• [Required work] Give back exactly the stretch of data below from the line holding "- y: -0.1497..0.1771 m" through the line holding "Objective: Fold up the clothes", both ends included, and leave the remaining lines out.
(Data extracts)
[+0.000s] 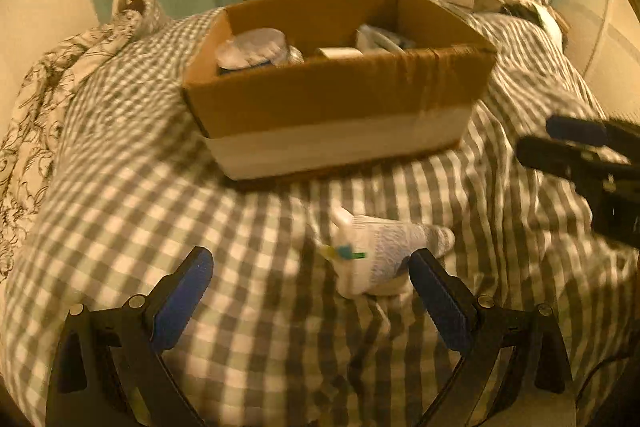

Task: Organize objects
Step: 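Grasp the white bear figurine with the left gripper, then grasp the white toothpaste tube with right gripper while left holds the figurine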

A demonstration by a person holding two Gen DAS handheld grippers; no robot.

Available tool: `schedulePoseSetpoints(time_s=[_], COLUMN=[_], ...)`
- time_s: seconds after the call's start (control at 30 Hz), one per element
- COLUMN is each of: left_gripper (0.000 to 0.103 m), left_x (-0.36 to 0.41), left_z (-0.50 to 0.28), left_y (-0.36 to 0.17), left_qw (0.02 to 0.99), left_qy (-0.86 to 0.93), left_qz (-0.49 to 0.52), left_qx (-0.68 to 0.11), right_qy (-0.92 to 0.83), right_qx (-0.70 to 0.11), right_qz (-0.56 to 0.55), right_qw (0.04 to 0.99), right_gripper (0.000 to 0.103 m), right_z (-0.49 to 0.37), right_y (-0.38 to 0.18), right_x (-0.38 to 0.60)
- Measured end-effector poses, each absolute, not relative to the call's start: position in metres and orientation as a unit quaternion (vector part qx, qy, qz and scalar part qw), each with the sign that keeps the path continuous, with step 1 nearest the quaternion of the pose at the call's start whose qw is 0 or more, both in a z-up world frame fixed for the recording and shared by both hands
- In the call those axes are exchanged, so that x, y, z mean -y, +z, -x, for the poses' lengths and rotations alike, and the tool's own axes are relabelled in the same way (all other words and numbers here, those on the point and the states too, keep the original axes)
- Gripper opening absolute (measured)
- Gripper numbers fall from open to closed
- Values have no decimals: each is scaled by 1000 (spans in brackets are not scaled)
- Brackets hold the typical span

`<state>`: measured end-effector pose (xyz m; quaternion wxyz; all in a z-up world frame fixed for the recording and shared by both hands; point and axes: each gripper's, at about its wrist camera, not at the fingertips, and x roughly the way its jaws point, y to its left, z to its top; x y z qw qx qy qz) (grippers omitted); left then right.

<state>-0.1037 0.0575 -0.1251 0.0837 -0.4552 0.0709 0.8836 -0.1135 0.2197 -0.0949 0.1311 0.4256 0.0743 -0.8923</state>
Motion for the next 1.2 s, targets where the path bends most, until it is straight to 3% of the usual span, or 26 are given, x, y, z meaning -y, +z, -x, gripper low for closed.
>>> schedulePoseSetpoints(time_s=[0.27,0.43,0.5,0.6,1.2], left_gripper=[101,97,77,56,56], left_x=[-83,-81,-79,-79,-14], left_z=[114,119,119,118,103], left_y=[-161,-167,-167,-166,-91], left_qw=[120,126,132,156,78], left_qy=[855,853,854,851,902], left_qz=[493,498,497,497,423], left_qx=[-107,-91,-82,-66,-39], right_qy=[-891,-890,-889,-889,-876], right_qx=[-64,-61,-62,-64,-99], right_qz=[-430,-435,-436,-436,-445], right_qw=[128,126,125,125,158], right_gripper=[59,59,59,59,59], right_z=[113,113,114,113,109], right_y=[-98,-100,-100,-101,-113], right_x=[-220,-220,-220,-218,-190])
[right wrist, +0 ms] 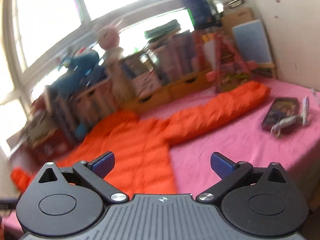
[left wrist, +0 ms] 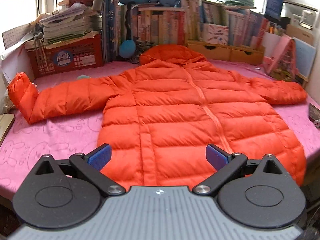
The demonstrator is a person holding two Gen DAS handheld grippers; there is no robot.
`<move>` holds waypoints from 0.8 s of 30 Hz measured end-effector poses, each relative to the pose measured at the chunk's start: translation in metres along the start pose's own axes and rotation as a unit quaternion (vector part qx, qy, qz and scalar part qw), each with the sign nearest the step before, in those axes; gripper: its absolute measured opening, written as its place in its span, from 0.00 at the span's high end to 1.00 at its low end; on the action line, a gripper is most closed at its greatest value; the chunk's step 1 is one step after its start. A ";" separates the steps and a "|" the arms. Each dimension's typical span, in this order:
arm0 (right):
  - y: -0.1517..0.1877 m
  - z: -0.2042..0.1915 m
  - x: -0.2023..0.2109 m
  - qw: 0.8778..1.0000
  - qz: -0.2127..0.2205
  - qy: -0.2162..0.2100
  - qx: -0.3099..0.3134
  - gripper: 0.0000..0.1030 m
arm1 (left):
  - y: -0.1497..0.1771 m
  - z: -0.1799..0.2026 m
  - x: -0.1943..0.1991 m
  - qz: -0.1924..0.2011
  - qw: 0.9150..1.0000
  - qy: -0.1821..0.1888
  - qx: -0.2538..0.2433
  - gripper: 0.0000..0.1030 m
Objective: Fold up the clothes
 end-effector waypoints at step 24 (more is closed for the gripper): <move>-0.072 0.155 -0.252 0.968 -0.061 0.215 -0.113 0.12 | -0.024 -0.019 -0.131 -0.035 0.998 -0.039 0.032 0.00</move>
Point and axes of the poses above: each gripper's, at about its wrist camera, not at the fingertips, and x roughly against the way its jaws point, z to its right, y to its underside, the point moved 10 cm from there along -x, roughly the way its jaws point, and after that the axes turned 3 degrees about -z, right-handed, at the moved point
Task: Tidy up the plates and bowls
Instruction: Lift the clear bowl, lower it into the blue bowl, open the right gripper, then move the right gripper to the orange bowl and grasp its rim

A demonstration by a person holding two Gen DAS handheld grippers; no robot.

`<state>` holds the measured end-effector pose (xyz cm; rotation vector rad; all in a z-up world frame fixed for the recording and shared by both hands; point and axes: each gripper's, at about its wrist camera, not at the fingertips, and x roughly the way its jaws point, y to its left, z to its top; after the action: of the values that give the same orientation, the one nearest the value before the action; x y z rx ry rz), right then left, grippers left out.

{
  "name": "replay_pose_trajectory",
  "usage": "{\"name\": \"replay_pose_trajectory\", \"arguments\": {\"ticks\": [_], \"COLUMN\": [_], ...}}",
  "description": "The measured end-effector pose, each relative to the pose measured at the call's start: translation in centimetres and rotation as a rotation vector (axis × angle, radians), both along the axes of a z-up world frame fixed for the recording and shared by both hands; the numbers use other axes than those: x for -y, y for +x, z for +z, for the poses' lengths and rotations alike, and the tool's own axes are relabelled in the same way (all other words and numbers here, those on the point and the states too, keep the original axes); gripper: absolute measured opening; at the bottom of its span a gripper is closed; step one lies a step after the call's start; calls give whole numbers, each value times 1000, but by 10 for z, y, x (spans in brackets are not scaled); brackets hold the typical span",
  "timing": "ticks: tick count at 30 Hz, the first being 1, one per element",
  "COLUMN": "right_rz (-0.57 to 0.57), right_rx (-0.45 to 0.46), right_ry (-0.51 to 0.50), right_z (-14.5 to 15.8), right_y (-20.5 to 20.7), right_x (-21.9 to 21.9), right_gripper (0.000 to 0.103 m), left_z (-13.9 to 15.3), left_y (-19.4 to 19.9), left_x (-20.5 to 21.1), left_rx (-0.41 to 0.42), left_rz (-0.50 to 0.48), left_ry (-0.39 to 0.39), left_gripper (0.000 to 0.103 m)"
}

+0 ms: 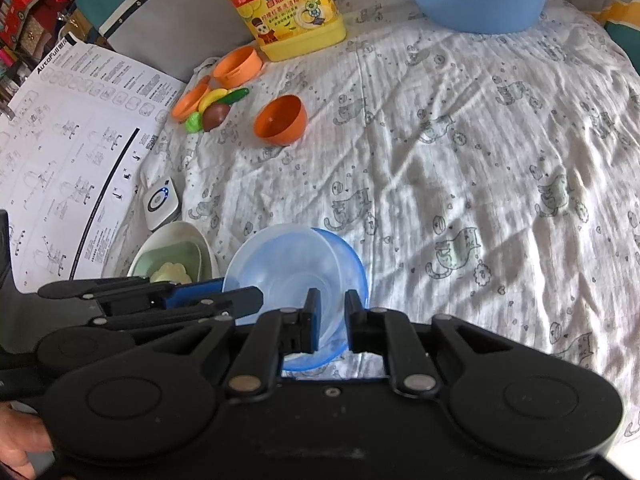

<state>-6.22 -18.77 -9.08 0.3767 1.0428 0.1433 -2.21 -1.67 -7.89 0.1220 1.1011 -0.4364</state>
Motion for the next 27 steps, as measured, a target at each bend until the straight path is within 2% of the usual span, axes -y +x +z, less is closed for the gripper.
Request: {"name": "replay_pose_trajectory", "arguments": {"ticks": [6,8,9,11,12,14,15,16,17,22,27], "right_rz": [11,10,5,-3,-14,-30,-38,-45,-47,-40,-33], "right_rx": [-8,-8,-8,-7,-6,8,17,27,36,51,54], "right_ry": [4,14,10,9,14,9,3,-2,-5,-30,-45], "right_z": [-3,-2,-1,0,1,4,5,6,8,10,10], "right_y": [4,4,4,4,4,3,1,1,0,1,3], "right_x": [-1,-2,-1,0,3,6,7,8,8,4,2], "right_gripper": [16,30,31,35,41,57,72,84,88,99,100], "left_z": [-1,0,1,3,5,8,10,10,11,12,12], "left_y": [0,-1,-2,-3,-3,-3,-3,-3,-3,-5,-5], "left_x": [0,0,0,-2,-6,-14,-19,-22,-26,-29,-25], "left_rx": [7,13,24,50,66,93,98,100,102,111,125], "left_rz": [-6,-15,-12,3,20,51,64,74,80,78,61], "left_ry": [2,-2,8,29,38,40,39,33,23,13,15], "left_gripper": [23,26,28,48,54,74,79,92,98,101,103]}}
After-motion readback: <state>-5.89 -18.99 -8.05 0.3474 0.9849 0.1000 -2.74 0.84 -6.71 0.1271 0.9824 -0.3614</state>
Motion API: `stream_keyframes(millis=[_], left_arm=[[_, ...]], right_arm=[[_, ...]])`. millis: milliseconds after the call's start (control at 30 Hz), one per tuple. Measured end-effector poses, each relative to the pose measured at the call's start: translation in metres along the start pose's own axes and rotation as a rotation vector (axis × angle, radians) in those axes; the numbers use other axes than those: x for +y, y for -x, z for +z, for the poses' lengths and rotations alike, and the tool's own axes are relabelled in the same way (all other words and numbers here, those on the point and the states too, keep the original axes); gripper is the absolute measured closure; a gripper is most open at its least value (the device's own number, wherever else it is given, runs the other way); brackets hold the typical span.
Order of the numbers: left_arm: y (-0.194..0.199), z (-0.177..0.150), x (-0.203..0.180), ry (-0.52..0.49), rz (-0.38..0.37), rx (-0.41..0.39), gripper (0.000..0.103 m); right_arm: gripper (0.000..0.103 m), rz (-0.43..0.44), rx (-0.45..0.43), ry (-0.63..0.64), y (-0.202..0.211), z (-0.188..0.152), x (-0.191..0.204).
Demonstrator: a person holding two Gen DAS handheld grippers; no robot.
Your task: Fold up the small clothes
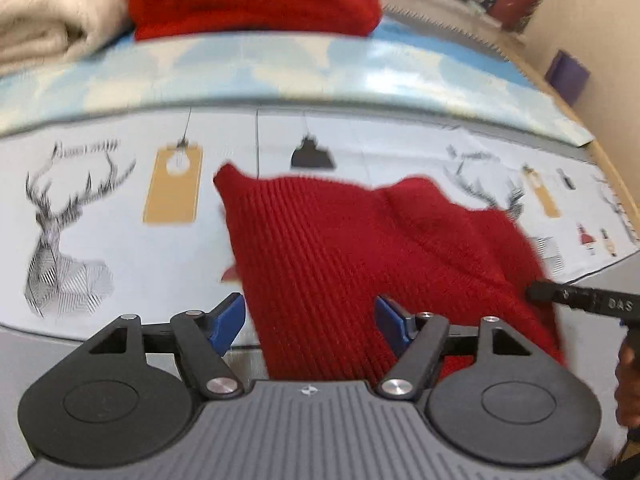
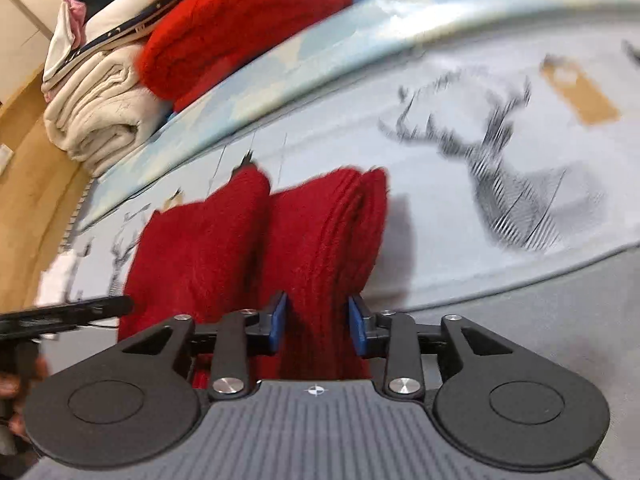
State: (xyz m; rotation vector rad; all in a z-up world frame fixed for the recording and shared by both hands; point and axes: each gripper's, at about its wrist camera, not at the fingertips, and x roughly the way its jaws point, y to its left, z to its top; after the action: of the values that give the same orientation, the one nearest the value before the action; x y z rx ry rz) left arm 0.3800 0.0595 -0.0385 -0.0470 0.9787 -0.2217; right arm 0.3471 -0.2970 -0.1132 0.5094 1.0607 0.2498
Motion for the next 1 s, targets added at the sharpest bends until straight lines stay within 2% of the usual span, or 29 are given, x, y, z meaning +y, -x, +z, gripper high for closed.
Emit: stream_keyframes(millis=[67,133,200,233,300,333,367,467,533,567,600,667,733,867,933,1000], left_arm=[[0.01,-0.002,-0.004,-0.025,-0.078,0.006,0.028],[0.015,-0.01,-0.015,-0.113,-0.162,0.049,0.034],[0.008,-0.026,-0.031,-0.238,-0.157,0.115,0.04],[-0.002,-0.033,-0.036,-0.278,-0.134,0.157,0.04],[-0.012,-0.048,-0.043,-0.338,-0.084,0.177,0.036],[-0.011,-0.05,-0.045,-0.354,-0.078,0.167,0.036],[-0.006,-0.05,-0.047,-0.356,-0.075,0.151,0.036],[0.014,-0.049,-0.05,-0.339,-0.09,0.102,0.038],[0.019,-0.054,-0.051,-0.351,-0.122,0.105,0.038],[0.013,-0.057,-0.05,-0.355,-0.111,0.14,0.038],[0.0,-0.066,-0.048,-0.368,-0.059,0.202,0.037],[-0.009,-0.083,-0.053,-0.4,0.011,0.254,0.034],[0.005,-0.083,-0.057,-0.394,0.02,0.205,0.034],[0.044,-0.085,-0.059,-0.33,0.087,0.097,0.027],[0.067,-0.087,-0.06,-0.286,0.101,0.041,0.018],[0.098,-0.095,-0.065,-0.253,0.098,-0.036,0.017]], right_arm=[[0.067,-0.005,-0.059,0.077,0.015,0.003,0.01],[0.067,0.083,-0.062,0.108,0.027,0.003,0.017],[0.066,0.189,-0.04,0.128,0.032,-0.001,0.024],[0.065,0.207,-0.015,0.157,0.03,-0.004,0.029],[0.064,0.148,0.1,0.227,0.013,-0.016,0.037],[0.057,0.071,0.17,0.258,0.0,-0.026,0.038],[0.056,0.013,0.203,0.268,-0.009,-0.032,0.036],[0.055,0.012,0.188,0.234,-0.005,-0.032,0.038],[0.056,0.035,0.171,0.249,0.0,-0.031,0.04],[0.056,0.01,0.185,0.258,-0.002,-0.034,0.04],[0.055,-0.02,0.212,0.255,-0.007,-0.038,0.034],[0.055,-0.033,0.235,0.238,-0.006,-0.043,0.031],[0.054,-0.037,0.213,0.245,0.007,-0.042,0.041],[0.051,-0.068,0.07,0.276,0.056,-0.042,0.059],[0.038,-0.072,-0.012,0.293,0.084,-0.045,0.067],[0.025,-0.071,-0.108,0.312,0.111,-0.049,0.076]])
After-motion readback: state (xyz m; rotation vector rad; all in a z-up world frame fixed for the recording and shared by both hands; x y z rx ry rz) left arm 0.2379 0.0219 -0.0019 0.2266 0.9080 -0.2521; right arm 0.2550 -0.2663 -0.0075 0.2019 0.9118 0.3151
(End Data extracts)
• [Written solution]
  - y: -0.1497..0.1771 m
  - z: -0.1799..0.2026 m
  - x: -0.1943..0.1991 m
  - qz: -0.1924..0.2011
  - qw: 0.9150..1.0000
  - qy: -0.1821..0.1888
  - qx: -0.2538..0.2433
  - gripper: 0.0000..0.1030 m
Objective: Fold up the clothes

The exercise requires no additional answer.